During  World War I in France two small girls discover a blind and hungry British soldier in the forest. They are fascinated with both him and his good luck charm, a tiny and perfect silver donkey. They bring him food and, over the course of getting to know them, he tells them a series of stories about the silver donkey, one of which is the Christmas story told in a new way. The girls come to know that the soldier has deserted the army and will be in terrible trouble if found. They resolve to help and hide him and he becomes their “secret soldier.”

Coco and Marcel, the two sisters, are tender-hearted girls and the plight of the blind soldier who is trying to walk home even though he is blind, moves them to extraordinary kindnesses. They pilfer their own modest pantry almost bare in feeding the soldier. They also bring their brother into their secret when they need his aid in helping the soldier find his way across the English Channel. What follows is an extraordinary fable of love, loyalty and courage.

The Silver Donkey is beautifully written and the tales within a tale are absolutely charming. The soldier’s story leaves no doubt that war is violent, horrible and changes people in profound and unexpected ways. While this is made clear, it is told in such a simple and honest way that it wouldn’t scare a child. It is gentle and sweet while warning that war is wrong. The book has a sense of wonder and innocence that sparkles.

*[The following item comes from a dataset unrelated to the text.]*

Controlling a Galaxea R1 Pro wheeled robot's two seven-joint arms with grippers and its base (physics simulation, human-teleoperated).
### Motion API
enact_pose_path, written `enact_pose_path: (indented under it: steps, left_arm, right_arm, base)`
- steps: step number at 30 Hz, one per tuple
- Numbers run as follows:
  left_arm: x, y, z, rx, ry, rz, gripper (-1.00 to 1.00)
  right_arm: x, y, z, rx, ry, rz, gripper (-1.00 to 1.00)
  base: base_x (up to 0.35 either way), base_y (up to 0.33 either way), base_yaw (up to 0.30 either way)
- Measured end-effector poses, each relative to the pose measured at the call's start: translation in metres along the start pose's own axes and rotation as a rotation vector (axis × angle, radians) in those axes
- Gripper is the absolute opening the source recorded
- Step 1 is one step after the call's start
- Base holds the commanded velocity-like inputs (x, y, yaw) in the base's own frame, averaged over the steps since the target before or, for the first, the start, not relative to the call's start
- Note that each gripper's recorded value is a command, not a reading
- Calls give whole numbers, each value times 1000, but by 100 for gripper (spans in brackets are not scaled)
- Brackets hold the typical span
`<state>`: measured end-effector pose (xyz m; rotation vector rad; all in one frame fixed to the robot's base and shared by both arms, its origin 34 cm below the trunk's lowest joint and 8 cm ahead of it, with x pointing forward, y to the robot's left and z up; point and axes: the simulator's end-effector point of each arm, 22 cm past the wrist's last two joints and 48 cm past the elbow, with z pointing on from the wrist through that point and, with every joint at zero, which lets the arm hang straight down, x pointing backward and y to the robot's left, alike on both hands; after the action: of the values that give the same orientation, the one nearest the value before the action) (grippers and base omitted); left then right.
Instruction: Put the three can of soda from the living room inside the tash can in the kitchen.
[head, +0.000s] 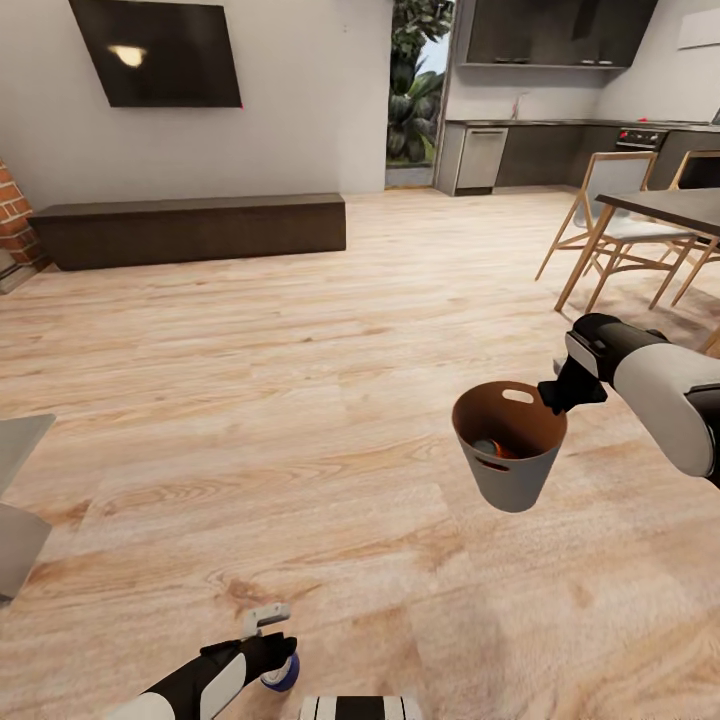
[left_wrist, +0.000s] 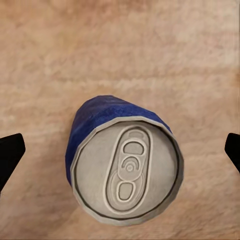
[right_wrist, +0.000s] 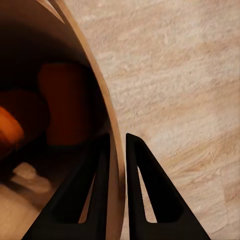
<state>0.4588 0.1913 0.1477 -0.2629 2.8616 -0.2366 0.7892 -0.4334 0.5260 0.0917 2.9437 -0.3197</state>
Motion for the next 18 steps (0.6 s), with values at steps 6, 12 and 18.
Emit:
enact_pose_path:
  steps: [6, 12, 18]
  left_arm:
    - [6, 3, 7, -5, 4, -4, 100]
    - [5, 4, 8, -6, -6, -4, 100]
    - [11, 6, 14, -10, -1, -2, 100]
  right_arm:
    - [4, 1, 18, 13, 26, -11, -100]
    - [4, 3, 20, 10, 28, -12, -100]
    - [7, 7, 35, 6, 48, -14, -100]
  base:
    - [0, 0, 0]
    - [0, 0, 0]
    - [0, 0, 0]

The illustrations are gorgeously simple as well. Charcoal drawings give the book a classic and old-world feel. Each illustration is charming in its simplicity, yet are very detailed and bring the French countryside as well as the children and the soldier to life. They call to mind the drawings of Garth Williams.

The book itself is a tactile pleasure with smooth, silky pages and a charming silver ribbon to mark your page. I highly recommend this book for children.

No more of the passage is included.